Making use of service users to improve existing services and develop new products and services tailored to their needs.
Increasingly service or product users are becoming co-creators, co-designers and co-producers of products and services, particularly within the private sector and increasingly in the public sector. Many private companies use market research agencies to conduct large-scale interviews and focus groups with potential users to determine what the requirements they look for in a product. Focus groups are also used to evaluate the effectiveness of new products and services throughout the design process. Other companies go one step further and involve users in product development. In the public sector many national agencies are doing market research to gauge customer satisfaction.
How could I use it?
Local authorities can engage users by: carrying out surveys; holding focus groups; creating a forum for ideas to be expressed (either physical or virtual); or working with community and voluntary groups.
Where has it been used?
1. Patient opinion is a website that allows patients and carers to share their experiences of care received at local hospitals, hospices and mental health services. Comments posted on the site are forwarded to the relevant hospital or Primary Care Trust, allowing the service to address any issues and provide feedback.

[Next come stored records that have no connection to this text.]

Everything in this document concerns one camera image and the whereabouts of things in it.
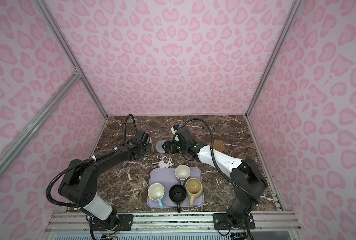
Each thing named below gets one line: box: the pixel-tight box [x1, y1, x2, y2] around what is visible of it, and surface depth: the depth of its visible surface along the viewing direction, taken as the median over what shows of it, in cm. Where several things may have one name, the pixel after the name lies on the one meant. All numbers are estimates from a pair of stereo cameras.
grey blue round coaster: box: [155, 140, 167, 154], surface depth 103 cm
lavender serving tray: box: [147, 167, 205, 209], surface depth 80 cm
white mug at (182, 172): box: [174, 164, 191, 186], surface depth 85 cm
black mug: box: [169, 184, 187, 213], surface depth 77 cm
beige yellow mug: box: [185, 177, 203, 207], surface depth 78 cm
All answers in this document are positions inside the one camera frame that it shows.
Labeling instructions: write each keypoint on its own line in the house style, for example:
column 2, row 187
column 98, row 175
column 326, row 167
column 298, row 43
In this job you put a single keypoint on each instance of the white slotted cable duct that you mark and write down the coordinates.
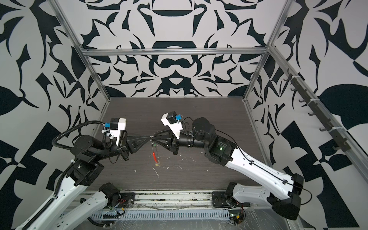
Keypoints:
column 194, row 214

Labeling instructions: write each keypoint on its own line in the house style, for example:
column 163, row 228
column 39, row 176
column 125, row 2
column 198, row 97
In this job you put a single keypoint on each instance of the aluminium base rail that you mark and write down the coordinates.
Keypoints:
column 172, row 197

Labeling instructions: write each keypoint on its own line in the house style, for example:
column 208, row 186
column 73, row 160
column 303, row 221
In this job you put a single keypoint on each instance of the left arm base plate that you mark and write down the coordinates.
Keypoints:
column 125, row 200

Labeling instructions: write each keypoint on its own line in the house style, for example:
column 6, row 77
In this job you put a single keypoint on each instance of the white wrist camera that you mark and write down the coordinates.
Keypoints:
column 114, row 128
column 174, row 121

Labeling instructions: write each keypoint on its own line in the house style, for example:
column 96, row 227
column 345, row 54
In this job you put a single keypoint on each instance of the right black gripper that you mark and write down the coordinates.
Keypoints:
column 174, row 143

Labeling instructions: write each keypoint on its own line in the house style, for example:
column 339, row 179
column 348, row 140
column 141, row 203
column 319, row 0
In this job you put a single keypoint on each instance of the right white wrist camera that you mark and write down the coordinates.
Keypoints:
column 174, row 121

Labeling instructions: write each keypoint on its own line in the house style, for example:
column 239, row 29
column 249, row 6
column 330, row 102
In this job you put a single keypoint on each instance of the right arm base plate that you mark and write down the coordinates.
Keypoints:
column 220, row 201

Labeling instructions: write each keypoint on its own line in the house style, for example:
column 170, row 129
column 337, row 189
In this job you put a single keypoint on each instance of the small circuit board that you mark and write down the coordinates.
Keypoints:
column 236, row 216

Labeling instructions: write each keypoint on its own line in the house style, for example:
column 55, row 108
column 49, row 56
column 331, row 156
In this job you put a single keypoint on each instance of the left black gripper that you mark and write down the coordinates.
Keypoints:
column 125, row 146

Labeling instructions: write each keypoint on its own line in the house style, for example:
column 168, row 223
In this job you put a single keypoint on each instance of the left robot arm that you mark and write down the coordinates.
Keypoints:
column 76, row 178

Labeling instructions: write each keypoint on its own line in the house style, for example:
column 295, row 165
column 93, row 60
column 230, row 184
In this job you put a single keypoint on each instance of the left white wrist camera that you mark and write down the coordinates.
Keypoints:
column 114, row 128

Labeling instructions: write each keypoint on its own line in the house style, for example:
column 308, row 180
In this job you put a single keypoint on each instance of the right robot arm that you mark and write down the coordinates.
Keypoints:
column 280, row 191

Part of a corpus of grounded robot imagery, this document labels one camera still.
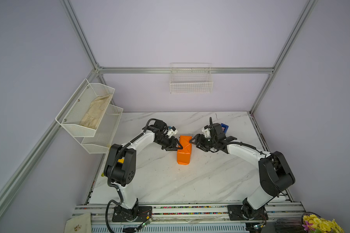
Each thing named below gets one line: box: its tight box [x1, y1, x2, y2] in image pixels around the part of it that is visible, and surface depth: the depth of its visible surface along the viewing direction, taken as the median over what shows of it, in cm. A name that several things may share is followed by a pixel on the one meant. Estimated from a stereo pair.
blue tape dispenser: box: [220, 123, 229, 135], surface depth 105 cm
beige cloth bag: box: [64, 212, 92, 233], surface depth 72 cm
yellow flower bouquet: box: [301, 214, 345, 233], surface depth 52 cm
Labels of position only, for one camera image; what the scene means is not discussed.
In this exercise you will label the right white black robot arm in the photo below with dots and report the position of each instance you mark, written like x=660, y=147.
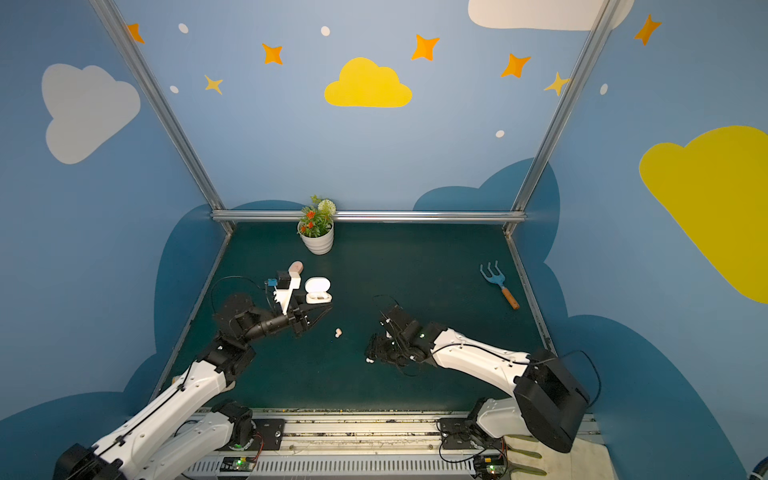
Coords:
x=544, y=399

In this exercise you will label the pink earbud charging case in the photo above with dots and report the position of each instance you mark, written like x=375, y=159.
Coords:
x=296, y=267

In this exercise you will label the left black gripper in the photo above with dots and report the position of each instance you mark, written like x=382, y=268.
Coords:
x=302, y=320

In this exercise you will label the green white gardening glove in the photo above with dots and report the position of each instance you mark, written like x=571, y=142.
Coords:
x=530, y=459

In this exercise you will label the blue garden fork wooden handle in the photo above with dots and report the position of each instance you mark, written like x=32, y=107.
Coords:
x=493, y=275

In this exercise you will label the aluminium back frame bar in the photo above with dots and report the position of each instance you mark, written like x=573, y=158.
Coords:
x=419, y=217

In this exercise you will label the right green circuit board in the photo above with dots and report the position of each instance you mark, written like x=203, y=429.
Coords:
x=488, y=467

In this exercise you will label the aluminium front rail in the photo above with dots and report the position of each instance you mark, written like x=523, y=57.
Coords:
x=349, y=444

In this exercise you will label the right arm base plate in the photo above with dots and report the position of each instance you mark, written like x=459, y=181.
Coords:
x=465, y=434

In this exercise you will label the potted plant white pot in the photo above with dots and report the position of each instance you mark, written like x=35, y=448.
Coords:
x=316, y=225

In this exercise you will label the white earbud charging case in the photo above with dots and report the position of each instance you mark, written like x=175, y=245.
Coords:
x=317, y=290

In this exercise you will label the left green circuit board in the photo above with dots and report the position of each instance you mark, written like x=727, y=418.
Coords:
x=241, y=465

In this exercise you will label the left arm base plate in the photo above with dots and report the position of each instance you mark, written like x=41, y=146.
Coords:
x=264, y=434

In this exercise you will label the green circuit board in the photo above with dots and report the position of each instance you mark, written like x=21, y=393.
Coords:
x=488, y=467
x=241, y=465

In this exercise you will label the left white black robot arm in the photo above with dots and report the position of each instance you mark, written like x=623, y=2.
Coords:
x=151, y=445

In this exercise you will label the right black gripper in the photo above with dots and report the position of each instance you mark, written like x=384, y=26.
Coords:
x=382, y=348

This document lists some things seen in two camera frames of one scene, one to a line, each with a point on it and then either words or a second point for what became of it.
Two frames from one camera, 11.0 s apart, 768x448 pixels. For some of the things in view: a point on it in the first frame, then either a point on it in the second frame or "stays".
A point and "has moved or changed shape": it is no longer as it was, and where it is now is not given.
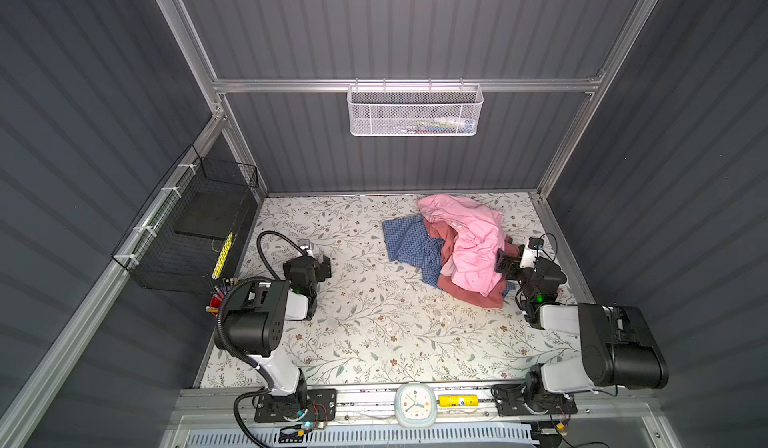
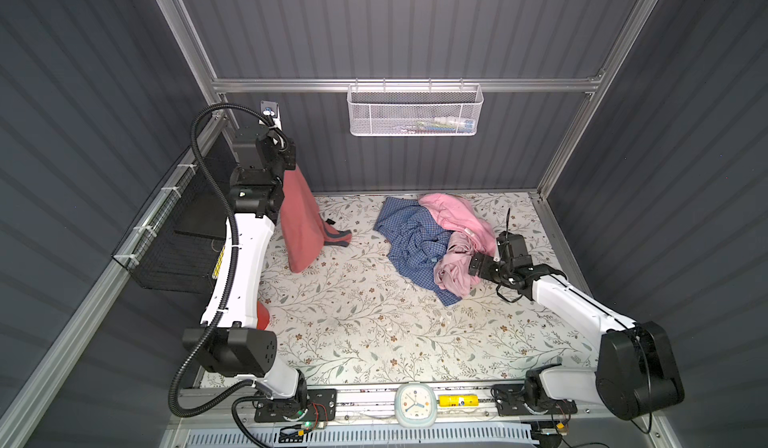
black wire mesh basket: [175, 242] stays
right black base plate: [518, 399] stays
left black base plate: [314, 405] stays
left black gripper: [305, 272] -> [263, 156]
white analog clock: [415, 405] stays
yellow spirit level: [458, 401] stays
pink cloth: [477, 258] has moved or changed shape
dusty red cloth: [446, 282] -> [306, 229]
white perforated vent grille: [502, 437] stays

There is evidence of improved services, such as the appointment of a Bereavement Services Manager in Mid Cheshire Hospitals Trust.
2. I want great Care is a website that allows patients and carers to find reviews for doctors across the UK by name, speciality or region. The site provides information on how much their patients trust them, feel listened to and if they would recommend them. The comments of patients are feedback to the reviewed doctor.
3. Kafka Brigade
The Kafka Brigade is a research and intervention team that works to improve the public sector in the Netherlands. Citizens submit details of problems they're having with the government to the project website. The Kafka Brigade then follows these up, interviewing the end service user who made the complaint and then any relevant civil servants. They then work with the organisation in question to resolve the issue on at a structural level. The purpose is not to just resolve the tensions in one particular case, but to take a holistic approach so the processes and systems that caused the problems are fixed. The method used allows public servants to critically reflect on the services they provide in a safe environment. It also provides space for them to creatively identify ways in which to improve the problem area.
4. Tenants and residents' associations
Many local authorities fund tenants and residents' associations to promote community cohesion, build social networks, provide a consultation forum and to feed new ideas into housing and wider services. Although these sort initiatives can be reactive, or even confrontational, they can also be a valuable source of ideas and inspiration for new ways of meeting tenants’ needs.